Very cool, I like your answer a lot Jess, mainly because there is a lot that can be learned from other genres and you can create amazing new music experiences with that. Okay, I really like this question because the stories can be rather interesting haha.Any band stories you feel like sharing with our readers?
Tom - We had this one gig where this older dude stood exactly one foot in front of me and stared at me for several songs straight. It was uncomfortable for me and I had nowhere else to look while playing, so I just closed my eyes and pretended to look l was deep in the moment.
Gab - I saw a guy faceplant into the bass amp at our last show. I felt a little bad, but it was pretty funny to watch.
Haha, that’s so funny. The power if improv gets you far, especially in those types of situations. Where do you guys see yourselves in the next six months?
Jess - Hopefully we’ll have expanded our fanbase, and we’ll be closer to starting work on our second release, which will be a full-length album rather than an EP.

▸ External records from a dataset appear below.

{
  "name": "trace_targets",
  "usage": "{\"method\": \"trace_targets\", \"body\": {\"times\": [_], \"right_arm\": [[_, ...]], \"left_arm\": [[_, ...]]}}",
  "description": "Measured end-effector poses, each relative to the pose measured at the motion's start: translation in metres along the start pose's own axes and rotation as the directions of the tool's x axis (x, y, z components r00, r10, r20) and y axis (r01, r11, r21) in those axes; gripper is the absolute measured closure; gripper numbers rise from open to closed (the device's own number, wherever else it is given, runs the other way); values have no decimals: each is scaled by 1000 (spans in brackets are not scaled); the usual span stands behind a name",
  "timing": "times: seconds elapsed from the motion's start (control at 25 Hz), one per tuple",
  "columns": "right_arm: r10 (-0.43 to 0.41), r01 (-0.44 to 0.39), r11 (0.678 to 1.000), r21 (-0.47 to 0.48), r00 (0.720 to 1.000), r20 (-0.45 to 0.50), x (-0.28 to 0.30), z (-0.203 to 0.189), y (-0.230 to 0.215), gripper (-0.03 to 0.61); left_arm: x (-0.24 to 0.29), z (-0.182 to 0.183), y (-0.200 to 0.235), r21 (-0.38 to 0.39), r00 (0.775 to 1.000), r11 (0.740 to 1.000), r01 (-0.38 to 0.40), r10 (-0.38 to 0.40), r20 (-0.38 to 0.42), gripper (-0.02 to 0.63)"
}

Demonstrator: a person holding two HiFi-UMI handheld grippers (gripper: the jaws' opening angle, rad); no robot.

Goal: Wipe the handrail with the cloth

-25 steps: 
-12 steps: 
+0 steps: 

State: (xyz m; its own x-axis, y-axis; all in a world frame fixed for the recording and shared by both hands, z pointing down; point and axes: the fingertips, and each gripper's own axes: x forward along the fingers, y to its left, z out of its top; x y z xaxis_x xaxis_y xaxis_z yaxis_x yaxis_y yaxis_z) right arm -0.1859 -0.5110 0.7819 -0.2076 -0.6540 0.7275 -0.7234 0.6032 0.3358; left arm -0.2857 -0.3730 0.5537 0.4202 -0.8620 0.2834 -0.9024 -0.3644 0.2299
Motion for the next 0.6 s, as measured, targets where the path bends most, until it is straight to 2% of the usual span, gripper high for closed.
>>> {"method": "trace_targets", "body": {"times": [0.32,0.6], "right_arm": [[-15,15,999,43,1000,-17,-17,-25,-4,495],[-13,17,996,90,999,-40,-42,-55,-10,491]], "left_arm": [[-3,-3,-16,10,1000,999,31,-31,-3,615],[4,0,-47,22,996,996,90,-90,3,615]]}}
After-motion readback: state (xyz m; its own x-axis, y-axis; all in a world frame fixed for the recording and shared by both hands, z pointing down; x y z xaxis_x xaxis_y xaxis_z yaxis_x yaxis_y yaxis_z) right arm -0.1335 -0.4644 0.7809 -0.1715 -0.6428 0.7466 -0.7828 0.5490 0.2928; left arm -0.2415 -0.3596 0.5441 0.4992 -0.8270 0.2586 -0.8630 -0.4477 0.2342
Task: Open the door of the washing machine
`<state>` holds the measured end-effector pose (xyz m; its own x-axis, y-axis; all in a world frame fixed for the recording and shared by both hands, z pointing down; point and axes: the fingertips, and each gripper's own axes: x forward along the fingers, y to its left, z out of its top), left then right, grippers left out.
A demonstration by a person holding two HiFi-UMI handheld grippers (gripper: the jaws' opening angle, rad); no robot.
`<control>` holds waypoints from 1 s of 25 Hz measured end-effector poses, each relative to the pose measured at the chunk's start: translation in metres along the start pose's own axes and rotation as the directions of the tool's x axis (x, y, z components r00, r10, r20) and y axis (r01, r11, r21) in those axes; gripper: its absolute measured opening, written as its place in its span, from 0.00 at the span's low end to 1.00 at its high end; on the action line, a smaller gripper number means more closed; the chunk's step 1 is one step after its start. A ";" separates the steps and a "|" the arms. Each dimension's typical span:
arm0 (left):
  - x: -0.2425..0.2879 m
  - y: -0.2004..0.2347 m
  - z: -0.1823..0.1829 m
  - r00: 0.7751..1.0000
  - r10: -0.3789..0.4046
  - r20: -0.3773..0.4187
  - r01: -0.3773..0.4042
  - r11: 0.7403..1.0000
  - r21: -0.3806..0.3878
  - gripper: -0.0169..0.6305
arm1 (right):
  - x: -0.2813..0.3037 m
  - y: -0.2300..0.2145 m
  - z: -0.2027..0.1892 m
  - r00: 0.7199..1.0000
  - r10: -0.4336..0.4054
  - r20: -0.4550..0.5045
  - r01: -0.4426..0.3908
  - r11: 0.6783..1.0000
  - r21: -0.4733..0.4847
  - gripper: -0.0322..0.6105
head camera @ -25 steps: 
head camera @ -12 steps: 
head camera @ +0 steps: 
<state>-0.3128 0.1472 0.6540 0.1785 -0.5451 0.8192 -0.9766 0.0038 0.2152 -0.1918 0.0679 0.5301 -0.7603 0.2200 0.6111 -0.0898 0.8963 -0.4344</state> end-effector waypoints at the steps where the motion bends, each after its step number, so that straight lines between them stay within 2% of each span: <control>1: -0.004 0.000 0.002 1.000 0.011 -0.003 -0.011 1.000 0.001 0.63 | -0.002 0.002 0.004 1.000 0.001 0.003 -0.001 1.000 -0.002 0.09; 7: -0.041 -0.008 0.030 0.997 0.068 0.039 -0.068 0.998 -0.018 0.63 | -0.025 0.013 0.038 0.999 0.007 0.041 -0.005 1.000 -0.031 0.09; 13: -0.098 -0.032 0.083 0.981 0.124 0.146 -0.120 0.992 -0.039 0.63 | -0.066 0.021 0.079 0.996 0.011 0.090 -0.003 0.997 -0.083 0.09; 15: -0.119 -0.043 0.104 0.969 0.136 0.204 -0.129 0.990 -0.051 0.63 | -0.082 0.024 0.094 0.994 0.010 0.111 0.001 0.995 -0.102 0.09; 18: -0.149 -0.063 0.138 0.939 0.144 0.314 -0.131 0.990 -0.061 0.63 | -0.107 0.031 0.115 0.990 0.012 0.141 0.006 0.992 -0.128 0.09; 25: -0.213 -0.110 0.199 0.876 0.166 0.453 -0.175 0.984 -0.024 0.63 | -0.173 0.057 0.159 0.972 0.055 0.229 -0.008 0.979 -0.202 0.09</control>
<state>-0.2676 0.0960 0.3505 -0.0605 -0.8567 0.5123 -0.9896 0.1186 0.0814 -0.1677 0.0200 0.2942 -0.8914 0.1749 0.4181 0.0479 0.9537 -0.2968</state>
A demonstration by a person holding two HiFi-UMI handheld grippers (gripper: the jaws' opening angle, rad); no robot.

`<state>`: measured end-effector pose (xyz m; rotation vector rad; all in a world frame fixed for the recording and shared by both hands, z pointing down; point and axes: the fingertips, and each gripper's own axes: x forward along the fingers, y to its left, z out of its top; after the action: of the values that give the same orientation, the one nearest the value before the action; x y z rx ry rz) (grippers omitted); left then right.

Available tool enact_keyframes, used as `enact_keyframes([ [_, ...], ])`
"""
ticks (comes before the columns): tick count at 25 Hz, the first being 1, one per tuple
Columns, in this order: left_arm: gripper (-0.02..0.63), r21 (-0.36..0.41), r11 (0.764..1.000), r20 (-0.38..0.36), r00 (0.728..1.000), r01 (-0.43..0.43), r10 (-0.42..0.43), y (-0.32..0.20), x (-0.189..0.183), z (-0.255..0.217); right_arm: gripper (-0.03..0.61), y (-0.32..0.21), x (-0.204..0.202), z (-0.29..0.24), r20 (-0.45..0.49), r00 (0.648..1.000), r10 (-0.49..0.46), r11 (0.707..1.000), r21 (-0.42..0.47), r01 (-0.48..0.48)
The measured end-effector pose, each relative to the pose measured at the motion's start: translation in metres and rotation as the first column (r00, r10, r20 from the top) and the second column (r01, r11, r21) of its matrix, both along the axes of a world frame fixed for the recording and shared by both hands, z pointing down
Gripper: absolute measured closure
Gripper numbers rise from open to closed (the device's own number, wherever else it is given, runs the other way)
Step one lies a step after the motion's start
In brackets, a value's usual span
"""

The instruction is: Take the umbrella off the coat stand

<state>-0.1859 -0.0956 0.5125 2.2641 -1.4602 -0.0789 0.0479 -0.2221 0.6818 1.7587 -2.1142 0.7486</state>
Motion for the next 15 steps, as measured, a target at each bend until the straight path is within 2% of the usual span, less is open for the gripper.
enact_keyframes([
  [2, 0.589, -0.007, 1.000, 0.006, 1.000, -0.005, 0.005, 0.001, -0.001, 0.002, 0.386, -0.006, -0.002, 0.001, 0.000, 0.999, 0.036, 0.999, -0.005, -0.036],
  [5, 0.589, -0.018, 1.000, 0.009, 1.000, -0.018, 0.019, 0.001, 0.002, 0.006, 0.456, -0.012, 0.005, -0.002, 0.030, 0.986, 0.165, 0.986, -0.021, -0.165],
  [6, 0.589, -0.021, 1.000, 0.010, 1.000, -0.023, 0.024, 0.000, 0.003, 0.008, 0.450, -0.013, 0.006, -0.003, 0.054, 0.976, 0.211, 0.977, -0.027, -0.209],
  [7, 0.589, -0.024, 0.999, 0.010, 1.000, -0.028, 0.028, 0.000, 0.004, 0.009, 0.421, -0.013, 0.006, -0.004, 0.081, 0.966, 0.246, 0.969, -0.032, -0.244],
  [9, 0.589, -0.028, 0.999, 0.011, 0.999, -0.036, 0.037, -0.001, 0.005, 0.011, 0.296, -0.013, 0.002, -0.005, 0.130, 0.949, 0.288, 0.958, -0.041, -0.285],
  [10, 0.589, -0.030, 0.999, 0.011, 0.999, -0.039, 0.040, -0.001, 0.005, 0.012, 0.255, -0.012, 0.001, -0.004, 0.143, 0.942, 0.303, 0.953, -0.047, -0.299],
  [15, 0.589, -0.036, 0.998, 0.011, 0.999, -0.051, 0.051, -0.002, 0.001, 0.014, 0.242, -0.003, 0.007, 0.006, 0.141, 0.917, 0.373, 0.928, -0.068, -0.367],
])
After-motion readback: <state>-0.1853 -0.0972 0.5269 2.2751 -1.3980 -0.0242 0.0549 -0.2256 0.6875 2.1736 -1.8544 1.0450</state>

This may seem like a loaded question, but I feel its relevant for all bands wanting to get into the industry. What advice do you have for people who want to form their own bands?
Isaac - I don’t know if there’s a one size fits all answer but treat music like a profession. Most bands don’t make it because they like the idea but not the actuality of the music industry. Instead they’d rather lounge around, get drunk, and talk about how they live by the music. That’s not how it works, and we have learned not to work with groups who treat it as such. Know yourself, and know your bandmates. Like really know them. Know what kind of person you are, and know what kind of people they are because there’s a lot of planning, organization and effort needed to make it a successful practice beyond just the music. Set expectations from the start, communicate properly, be professional, and have a good time.
I think that’s honestly a great and relevant answer for today’s music industry. It takes a lot of work for anything related to the arts. We don’t do this for the money, because if we did we would all be rich haha. But seriously it really is all about communication and getting to know the people you work with when it comes to being in a band. Now here’s the easiest question out of the whole interview haha. How can fans-to- be gain access to your music?
Jess - We can be found pretty easily online. We’re on Spotify, Apple Music, Soundcloud, YouTube, just about any streaming site you can think of. We’re also on major social media, so anyone can follow us on Facebook, Twitter, or Instagram.
Cool cool. Always good to have options to find music. Is there anyone you’d like to acknowledge for offering support over the years as you continue with on with your success as a band?
Tom - Friends and family of course. Gab’s parents have been super supportive especially. They have let us use their space to jam and his father has been amazing with providing us with the necessities for any show. As well we would like to thank Alain and Erik Faucon, who helped us with our self-titled EP. And finally we also want to thank Shawn Sasyniuk for his work on the EP and for being a guru-like figure in our early career.
Well, its been a pleasure getting to know you guys musically and as musicians as well. It was a lot of fun. Any last words for your fans before we conclude this interview?
Tom - Stay golden Pony-boy
Isaac - Gonna do shots together at our nxt show bruv, #partylyfe
Jess - Stick around, there’s more to come!
Gab - Thank you gifts and donations are accepted in the form of McDonalds and ice cream. When these options are not available, burritos or pizza and frozen yogurt or milkshakes are suitable substitution selections.